Attack vaginal yeast as well to prevent thrush
People with thrush don’t always get a vaginal yeast infection, but in my case I had one first and then got the yeast in my breasts.
It’s important to get it all gone and all at once so when I started my oral meds (and my baby started hers) I also did a round of an internal yeast infection medicine just to be extra sure to have it all out of my body!
It takes a few days for the Diflucan to start working and you should then start feeling better with less pain. I did all of the above tricks for several days.
I know some people do a few of the items on this list, and some don’t do any of them.
But for me, I wanted to WIN the battle against thrush and make sure it was 100% FOR SURE GONE!
It took a lot of work and dedication (my life revolved around this battle for a few days) but it was worth it to be able to return to a pain-free, enjoyable nursing experience.

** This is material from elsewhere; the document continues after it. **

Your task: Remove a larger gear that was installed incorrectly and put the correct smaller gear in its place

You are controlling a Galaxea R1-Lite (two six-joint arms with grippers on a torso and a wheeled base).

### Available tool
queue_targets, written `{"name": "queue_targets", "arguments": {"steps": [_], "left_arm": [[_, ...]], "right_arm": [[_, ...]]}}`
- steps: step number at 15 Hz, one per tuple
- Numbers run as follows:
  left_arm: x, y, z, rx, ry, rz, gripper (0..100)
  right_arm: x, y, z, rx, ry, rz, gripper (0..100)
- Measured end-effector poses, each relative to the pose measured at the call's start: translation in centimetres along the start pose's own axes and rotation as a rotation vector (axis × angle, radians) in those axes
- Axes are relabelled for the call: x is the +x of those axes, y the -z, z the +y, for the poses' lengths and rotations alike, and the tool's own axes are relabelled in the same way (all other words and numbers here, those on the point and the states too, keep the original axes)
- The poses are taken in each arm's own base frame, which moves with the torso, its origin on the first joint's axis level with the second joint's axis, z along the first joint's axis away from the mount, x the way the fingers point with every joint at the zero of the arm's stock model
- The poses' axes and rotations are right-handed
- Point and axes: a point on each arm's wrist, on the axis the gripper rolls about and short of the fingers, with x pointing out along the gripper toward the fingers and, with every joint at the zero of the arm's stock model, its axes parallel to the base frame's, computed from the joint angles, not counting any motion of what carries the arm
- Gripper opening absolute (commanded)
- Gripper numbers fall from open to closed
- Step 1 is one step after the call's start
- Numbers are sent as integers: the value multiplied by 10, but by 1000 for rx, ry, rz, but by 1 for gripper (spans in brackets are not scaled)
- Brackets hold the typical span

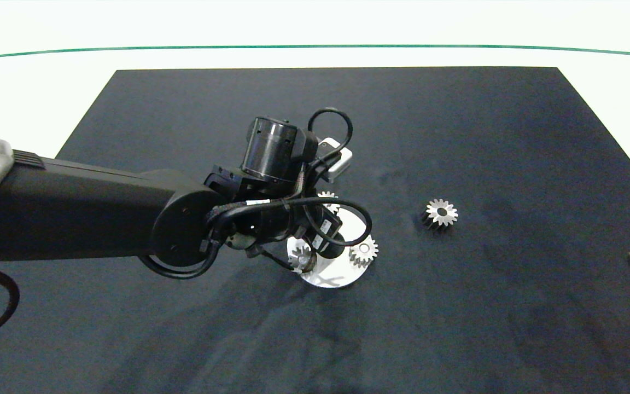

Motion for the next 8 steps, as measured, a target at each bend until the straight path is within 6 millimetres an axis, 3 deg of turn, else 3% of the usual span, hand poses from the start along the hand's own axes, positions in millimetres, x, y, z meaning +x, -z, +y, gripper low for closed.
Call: {"name": "queue_targets", "arguments": {"steps": [8], "left_arm": [[2, 1, 8, -7, -24, 8, 25]], "right_arm": [[-1, 3, 0, -1, 0, 1, 100]]}}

How to prevent thrush in the future
Since I am a natural yeast person I have to be mindful of preventing vaginal yeast infections.
I use a new towel after each bath, wear 100% cotton panties, and use a mild soap for bathing.
With thrush being a form of yeast I know I’m always susceptible to dealing with it again in the future.
To help prevent it from happening I take a daily probiotic, try to eat yogurt as much as possible, and I also bought a probiotic to give my baby.
Probiotic cultures are the best way to prevent yeast (and have SO many benefits!) so I know I’m doing the best I can to avoid dealing with these issues again!
Thrush is one of the most difficult things to experience as a nursing mother.
It’s a very common reason that women give up breastfeeding. It’s painful and it’s discouraging.
It can feel like the issue will never go away. But the battle is worth fighting!
Once our thrush was gone my daughter and I was able to go back to our amazing nursing experience.
Here are some other great sources about thrush:
Have you ever had thrush? What tips on how to prevent thrush worked for you?
Thank you for this article! I am going through all the steps now to get rid of this horrible thrush I have with my one month old.
Thank you so much for your blog… of course I was up reading it in the middle of the night 🙂 I have been battling thrush in my nipples and in my 3mo olds mouth for the last four weeks. I’m finally seeing some progress and not having as much pain but last night started having recurrence of burning sensation in the nipples and was so frustrated. Just simply hearing other mom’s stories and that they didn’t give up either did gives me some hope. I just really appreciate you sharing your story. Also I agree kellymom.com has some great additional tips- I’m desperately doing all of them.
Oh mannnn I’m SO sorry. I remember that pain so vividly and it is so hard to keep pushing through. Praying you were able to get some rest and that you are pain-free soon!